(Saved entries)
_____
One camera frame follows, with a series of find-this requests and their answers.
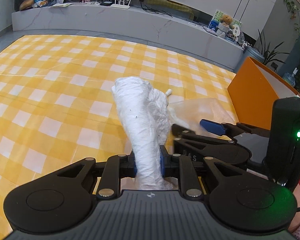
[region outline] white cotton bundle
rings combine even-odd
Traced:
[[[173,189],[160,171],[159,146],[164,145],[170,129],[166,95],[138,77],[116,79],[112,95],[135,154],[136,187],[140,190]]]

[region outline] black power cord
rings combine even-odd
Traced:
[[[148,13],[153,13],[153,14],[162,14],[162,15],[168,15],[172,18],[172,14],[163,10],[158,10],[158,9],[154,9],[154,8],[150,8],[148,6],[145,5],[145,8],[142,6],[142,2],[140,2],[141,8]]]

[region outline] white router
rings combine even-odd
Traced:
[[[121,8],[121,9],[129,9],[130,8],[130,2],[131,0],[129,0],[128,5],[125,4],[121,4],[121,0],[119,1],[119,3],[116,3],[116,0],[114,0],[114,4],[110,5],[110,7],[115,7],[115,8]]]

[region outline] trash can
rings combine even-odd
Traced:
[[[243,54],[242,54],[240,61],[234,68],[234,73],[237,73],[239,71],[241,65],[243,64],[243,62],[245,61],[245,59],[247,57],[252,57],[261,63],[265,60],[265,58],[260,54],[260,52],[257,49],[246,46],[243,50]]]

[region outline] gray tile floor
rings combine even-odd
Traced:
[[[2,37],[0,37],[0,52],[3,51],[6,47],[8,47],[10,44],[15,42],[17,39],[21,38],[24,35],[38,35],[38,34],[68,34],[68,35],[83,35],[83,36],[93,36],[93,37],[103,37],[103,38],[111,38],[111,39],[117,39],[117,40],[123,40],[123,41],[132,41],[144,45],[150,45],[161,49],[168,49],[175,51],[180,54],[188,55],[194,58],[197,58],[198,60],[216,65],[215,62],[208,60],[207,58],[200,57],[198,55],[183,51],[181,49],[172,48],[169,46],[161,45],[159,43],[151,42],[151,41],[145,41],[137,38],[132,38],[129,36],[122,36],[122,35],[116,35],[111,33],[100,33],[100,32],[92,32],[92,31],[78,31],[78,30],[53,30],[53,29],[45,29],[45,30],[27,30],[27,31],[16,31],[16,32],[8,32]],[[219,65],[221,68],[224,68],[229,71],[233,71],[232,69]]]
_____
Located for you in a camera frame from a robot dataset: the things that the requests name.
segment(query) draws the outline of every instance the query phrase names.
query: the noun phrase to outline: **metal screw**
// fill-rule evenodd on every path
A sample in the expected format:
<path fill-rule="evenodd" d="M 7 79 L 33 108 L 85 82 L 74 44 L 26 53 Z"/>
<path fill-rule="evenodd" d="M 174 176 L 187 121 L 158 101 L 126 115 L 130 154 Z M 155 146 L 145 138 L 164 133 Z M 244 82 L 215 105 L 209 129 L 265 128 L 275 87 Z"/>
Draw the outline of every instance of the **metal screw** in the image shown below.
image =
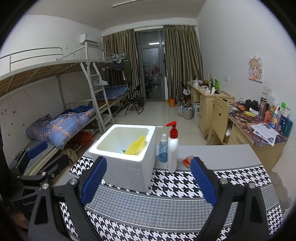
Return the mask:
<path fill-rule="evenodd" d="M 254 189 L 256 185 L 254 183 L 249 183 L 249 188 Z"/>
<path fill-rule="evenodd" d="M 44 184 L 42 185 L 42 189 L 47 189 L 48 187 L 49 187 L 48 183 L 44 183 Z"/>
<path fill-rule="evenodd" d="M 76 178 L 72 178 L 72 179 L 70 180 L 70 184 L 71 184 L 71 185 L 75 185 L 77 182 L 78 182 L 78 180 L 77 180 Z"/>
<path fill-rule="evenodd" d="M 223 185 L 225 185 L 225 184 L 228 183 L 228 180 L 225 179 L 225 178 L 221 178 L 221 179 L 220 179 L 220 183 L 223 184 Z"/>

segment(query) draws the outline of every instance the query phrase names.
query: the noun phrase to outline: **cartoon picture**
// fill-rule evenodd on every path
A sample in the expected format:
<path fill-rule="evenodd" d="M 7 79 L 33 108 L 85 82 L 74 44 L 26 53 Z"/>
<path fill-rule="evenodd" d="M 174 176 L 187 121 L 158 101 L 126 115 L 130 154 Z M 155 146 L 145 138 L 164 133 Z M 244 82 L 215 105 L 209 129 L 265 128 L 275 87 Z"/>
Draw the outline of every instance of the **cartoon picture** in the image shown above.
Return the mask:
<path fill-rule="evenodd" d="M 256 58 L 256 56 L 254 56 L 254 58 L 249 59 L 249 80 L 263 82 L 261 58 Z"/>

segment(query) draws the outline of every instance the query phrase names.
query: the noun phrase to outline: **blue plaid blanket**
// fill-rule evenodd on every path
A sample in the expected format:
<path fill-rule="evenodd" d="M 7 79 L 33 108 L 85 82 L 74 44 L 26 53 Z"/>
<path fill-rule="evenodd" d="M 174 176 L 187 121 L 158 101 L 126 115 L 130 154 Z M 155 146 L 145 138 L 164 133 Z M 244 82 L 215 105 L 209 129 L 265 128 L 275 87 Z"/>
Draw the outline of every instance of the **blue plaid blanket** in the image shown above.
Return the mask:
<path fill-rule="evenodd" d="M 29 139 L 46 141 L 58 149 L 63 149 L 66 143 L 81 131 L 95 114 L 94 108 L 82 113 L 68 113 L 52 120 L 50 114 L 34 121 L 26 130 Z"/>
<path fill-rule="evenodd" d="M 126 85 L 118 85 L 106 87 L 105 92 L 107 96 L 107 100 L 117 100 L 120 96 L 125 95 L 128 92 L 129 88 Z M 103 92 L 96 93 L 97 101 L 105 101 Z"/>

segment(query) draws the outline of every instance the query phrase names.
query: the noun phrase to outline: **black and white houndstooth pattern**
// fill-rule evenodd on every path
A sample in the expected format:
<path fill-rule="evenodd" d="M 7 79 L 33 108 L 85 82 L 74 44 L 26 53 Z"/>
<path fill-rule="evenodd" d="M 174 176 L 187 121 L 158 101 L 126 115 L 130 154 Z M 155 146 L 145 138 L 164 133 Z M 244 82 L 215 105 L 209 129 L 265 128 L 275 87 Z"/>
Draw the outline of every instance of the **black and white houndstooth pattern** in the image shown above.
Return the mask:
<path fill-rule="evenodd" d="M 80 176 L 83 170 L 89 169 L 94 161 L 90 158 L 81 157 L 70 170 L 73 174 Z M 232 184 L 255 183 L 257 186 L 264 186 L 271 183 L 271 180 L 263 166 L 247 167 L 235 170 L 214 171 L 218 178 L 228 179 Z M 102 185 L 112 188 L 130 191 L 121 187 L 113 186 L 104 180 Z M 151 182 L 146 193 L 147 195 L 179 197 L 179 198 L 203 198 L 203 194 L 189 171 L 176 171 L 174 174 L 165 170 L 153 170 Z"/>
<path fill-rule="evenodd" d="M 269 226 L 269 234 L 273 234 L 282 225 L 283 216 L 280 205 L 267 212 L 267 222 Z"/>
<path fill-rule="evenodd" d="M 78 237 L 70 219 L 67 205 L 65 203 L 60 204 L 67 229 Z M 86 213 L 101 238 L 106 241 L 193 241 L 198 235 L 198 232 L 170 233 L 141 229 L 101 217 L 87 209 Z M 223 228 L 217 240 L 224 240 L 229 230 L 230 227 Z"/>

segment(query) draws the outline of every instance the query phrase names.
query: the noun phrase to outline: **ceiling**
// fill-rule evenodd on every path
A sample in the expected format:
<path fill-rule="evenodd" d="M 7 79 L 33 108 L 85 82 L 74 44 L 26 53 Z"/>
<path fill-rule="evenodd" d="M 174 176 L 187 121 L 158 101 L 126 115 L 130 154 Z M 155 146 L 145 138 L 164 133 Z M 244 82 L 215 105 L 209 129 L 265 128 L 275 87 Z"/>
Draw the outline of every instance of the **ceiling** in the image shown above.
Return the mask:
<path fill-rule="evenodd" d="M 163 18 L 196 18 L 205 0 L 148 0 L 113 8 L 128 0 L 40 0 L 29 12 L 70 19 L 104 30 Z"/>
_____
### ACTIVITY
Your answer should be a single number: the count of lines in the records that contain "black".

### OUTPUT OF THE TASK
3